======== DATASET ========
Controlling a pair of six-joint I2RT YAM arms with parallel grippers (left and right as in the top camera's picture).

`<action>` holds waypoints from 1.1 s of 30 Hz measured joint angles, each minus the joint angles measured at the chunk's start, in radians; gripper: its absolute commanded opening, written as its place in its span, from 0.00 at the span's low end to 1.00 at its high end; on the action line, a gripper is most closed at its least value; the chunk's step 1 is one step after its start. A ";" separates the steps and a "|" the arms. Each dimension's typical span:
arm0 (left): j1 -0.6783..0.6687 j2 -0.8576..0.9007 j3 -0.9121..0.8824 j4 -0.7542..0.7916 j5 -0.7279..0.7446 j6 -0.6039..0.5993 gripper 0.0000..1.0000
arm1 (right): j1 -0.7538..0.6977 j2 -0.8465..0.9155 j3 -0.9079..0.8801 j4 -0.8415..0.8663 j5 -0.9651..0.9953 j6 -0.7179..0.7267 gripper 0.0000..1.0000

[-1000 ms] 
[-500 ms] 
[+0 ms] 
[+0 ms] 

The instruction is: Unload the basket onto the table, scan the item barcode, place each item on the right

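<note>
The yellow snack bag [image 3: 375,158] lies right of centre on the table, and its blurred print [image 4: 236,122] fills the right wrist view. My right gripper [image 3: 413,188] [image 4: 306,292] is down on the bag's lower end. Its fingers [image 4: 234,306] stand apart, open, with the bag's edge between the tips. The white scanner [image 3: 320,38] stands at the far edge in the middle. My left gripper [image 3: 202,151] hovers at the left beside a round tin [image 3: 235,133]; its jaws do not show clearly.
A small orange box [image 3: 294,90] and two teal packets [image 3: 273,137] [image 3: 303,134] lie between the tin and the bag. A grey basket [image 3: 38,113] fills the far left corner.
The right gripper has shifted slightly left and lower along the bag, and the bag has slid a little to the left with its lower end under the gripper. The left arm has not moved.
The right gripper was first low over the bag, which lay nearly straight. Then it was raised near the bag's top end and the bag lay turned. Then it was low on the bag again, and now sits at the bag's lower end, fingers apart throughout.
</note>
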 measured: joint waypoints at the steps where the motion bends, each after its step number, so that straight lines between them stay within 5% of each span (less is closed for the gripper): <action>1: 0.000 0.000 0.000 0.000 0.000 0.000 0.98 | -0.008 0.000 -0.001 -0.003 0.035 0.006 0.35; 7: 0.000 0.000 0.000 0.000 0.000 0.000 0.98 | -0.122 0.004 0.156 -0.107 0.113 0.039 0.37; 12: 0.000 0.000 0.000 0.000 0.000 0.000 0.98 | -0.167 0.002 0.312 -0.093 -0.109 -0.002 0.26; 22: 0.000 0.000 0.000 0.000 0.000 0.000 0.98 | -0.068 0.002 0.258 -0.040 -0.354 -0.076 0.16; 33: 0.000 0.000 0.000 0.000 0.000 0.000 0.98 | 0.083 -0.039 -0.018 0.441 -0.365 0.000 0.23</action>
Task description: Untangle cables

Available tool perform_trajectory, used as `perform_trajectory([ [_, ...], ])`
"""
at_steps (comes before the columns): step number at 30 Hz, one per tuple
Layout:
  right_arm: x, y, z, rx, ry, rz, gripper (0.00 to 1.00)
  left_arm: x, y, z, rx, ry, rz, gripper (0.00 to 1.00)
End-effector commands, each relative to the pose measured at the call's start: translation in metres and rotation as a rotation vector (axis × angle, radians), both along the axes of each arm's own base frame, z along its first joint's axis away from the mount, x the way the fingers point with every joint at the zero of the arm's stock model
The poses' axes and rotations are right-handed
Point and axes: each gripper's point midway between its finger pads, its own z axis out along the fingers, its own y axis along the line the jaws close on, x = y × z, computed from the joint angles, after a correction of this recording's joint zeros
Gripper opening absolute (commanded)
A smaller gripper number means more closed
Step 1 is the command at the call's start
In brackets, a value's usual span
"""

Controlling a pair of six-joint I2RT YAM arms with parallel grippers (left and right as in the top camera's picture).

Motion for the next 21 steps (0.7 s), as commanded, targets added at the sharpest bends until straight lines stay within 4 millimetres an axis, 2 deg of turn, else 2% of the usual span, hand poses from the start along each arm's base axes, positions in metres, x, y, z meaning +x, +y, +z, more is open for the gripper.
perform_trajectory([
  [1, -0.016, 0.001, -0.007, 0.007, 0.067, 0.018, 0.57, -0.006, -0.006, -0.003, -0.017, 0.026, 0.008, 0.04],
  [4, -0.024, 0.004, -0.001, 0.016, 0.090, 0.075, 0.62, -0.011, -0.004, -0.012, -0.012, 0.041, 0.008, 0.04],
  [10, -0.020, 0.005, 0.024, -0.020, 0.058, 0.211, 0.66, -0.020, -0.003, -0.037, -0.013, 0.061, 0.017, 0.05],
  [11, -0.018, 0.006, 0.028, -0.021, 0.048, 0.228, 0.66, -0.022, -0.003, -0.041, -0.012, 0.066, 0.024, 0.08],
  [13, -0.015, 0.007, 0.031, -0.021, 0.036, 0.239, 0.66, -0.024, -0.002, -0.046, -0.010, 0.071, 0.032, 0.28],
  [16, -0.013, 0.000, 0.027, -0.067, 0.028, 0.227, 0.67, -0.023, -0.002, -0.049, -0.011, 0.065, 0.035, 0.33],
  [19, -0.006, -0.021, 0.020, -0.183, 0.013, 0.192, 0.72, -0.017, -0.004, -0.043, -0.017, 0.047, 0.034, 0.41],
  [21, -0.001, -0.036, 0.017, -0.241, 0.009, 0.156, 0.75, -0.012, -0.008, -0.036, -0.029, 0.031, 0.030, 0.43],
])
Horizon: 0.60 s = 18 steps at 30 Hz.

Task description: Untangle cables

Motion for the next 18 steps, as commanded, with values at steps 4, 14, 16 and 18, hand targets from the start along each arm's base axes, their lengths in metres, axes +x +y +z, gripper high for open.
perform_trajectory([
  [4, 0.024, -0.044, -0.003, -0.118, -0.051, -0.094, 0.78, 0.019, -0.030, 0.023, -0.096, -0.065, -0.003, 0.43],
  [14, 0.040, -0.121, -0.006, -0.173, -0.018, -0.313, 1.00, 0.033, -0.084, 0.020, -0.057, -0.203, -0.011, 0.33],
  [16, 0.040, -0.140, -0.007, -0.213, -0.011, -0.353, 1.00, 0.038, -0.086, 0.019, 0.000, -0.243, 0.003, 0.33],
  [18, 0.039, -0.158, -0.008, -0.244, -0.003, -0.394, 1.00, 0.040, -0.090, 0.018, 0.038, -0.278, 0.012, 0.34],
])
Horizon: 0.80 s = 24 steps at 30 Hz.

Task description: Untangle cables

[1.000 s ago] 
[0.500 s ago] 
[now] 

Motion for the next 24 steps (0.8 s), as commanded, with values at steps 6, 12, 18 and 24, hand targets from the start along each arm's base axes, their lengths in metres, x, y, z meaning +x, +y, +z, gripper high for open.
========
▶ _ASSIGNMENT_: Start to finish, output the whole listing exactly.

▶ _WRITTEN ANSWER_:
Controlling a pair of six-joint I2RT YAM arms with parallel grippers (left and right as in the top camera's picture).

`<action>` holds waypoints from 1.1 s of 30 Hz measured joint angles, each minus the joint angles measured at the chunk's start, in radians; gripper: its absolute commanded opening, written as its place in its span, from 0.00 at the span's low end to 1.00 at its high end; on the action line, a gripper is most closed at its least value; the chunk's step 1 is one step after its start. A ";" separates the steps and a "|" the arms. Each dimension's typical span:
arm0 (left): j1 -0.6783..0.6687 j2 -0.8576..0.9007 j3 -0.9121..0.8824 j4 -0.7542..0.7916 j5 -0.7279..0.7446 j6 -0.6039..0.5993 gripper 0.0000..1.0000
arm1 (right): j1 -0.7538..0.6977 j2 -0.8465..0.9155 j3 -0.9079..0.8801 j4 -0.8415..0.8663 j5 -0.9651..0.9953 j6 -0.7179..0.7267 gripper 0.0000..1.0000

[-1000 ms] 
[-500 ms] 
[+0 ms] 
[+0 ms] 

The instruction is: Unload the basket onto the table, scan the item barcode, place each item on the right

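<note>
The yellow snack bag [image 3: 375,158] lies right of centre on the table, and its blurred print [image 4: 236,122] fills the right wrist view. My right gripper [image 3: 413,188] [image 4: 306,292] is down on the bag's lower end. Its fingers [image 4: 234,306] stand apart, open, with the bag's edge between the tips. The white scanner [image 3: 320,38] stands at the far edge in the middle. My left gripper [image 3: 202,151] hovers at the left beside a round tin [image 3: 235,133]; its jaws do not show clearly.
A small orange box [image 3: 294,90] and two teal packets [image 3: 273,137] [image 3: 303,134] lie between the tin and the bag. A grey basket [image 3: 38,113] fills the far left corner.
The right gripper has shifted slightly left and lower along the bag, and the bag has slid a little to the left with its lower end under the gripper. The left arm has not moved.
The right gripper was first low over the bag, which lay nearly straight. Then it was raised near the bag's top end and the bag lay turned. Then it was low on the bag again, and now sits at the bag's lower end, fingers apart throughout.
</note>
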 measured: joint waypoints at the steps where the motion bends, each after its step number, so that straight lines between them stay within 5% of each span (less is closed for the gripper): <action>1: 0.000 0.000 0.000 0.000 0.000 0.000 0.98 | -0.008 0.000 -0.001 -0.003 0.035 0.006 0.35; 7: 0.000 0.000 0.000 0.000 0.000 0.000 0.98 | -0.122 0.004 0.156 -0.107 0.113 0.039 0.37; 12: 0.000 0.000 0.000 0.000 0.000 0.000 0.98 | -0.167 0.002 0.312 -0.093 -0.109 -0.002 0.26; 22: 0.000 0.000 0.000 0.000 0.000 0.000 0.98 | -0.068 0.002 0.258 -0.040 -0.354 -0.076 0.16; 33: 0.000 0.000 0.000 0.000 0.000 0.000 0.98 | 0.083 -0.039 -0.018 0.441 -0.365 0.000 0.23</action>
Task description: Untangle cables

Available tool perform_trajectory, used as `perform_trajectory([ [_, ...], ])`
"""
at_steps (comes before the columns): step number at 30 Hz, one per tuple
Layout:
  right_arm: x, y, z, rx, ry, rz, gripper (0.00 to 1.00)
  left_arm: x, y, z, rx, ry, rz, gripper (0.00 to 1.00)
End-effector commands, each relative to the pose measured at the call's start: translation in metres and rotation as a rotation vector (axis × angle, radians), both along the axes of each arm's own base frame, z along its first joint's axis away from the mount, x the way the fingers point with every joint at the zero of the arm's stock model
The poses' axes and rotations are right-handed
Point and axes: each gripper's point midway between its finger pads, its own z axis out along the fingers, its own y axis along the line the jaws close on, x = y × z, computed from the joint angles, after a correction of this recording's joint zeros
Gripper opening absolute (commanded)
A smaller gripper number means more closed
Step 1 is the command at the call's start
In brackets, a value's usual span
"""

Controlling a pair of six-joint I2RT YAM arms with parallel grippers (left and right as in the top camera's picture).

Motion for the next 21 steps (0.7 s), as commanded, targets added at the sharpest bends until straight lines stay within 4 millimetres an axis, 2 deg of turn, else 2% of the usual span, hand poses from the start along each arm's base axes, positions in metres, x, y, z meaning +x, +y, +z, more is open for the gripper.
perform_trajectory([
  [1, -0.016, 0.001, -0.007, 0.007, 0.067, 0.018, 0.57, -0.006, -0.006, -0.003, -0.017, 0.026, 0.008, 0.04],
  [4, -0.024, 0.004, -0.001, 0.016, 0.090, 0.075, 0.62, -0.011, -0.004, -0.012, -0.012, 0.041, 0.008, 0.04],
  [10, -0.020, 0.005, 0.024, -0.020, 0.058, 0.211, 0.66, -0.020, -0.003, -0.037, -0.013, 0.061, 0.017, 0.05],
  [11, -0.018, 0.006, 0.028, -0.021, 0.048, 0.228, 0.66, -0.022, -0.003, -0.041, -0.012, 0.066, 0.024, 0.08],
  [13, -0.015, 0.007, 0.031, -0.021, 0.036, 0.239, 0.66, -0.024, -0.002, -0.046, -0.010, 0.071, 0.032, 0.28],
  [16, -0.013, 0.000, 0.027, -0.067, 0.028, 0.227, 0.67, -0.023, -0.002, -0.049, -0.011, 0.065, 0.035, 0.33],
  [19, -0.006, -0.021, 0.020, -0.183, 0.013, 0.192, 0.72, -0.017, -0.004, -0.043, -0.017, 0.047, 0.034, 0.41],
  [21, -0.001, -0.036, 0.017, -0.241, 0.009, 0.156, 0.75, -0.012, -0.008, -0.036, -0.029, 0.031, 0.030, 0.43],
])
Horizon: 0.60 s = 18 steps at 30 Hz.

Task description: Untangle cables

Motion for the next 18 steps, as commanded, with values at steps 4, 14, 16 and 18, hand targets from the start along each arm's base axes, their lengths in metres, axes +x +y +z, gripper high for open.
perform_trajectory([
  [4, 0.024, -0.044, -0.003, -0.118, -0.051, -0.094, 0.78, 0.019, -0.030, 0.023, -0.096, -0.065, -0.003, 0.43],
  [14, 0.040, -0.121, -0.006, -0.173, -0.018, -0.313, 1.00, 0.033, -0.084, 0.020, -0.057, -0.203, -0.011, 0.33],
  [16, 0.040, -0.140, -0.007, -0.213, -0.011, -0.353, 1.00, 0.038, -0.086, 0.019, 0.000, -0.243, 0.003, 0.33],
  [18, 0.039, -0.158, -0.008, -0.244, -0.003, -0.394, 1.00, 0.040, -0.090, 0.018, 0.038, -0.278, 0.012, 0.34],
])
Horizon: 0.80 s = 24 steps at 30 Hz.

Task description: Untangle cables

[1.000 s ago] 
[0.500 s ago] 
[now] 

Motion for the next 24 steps (0.8 s), as commanded, with values at steps 6, 12, 18 and 24, hand targets from the start along each arm's base axes, their lengths in metres, x, y, z meaning +x, +y, +z, gripper high for open.

The output contains the complete answer to the exercise.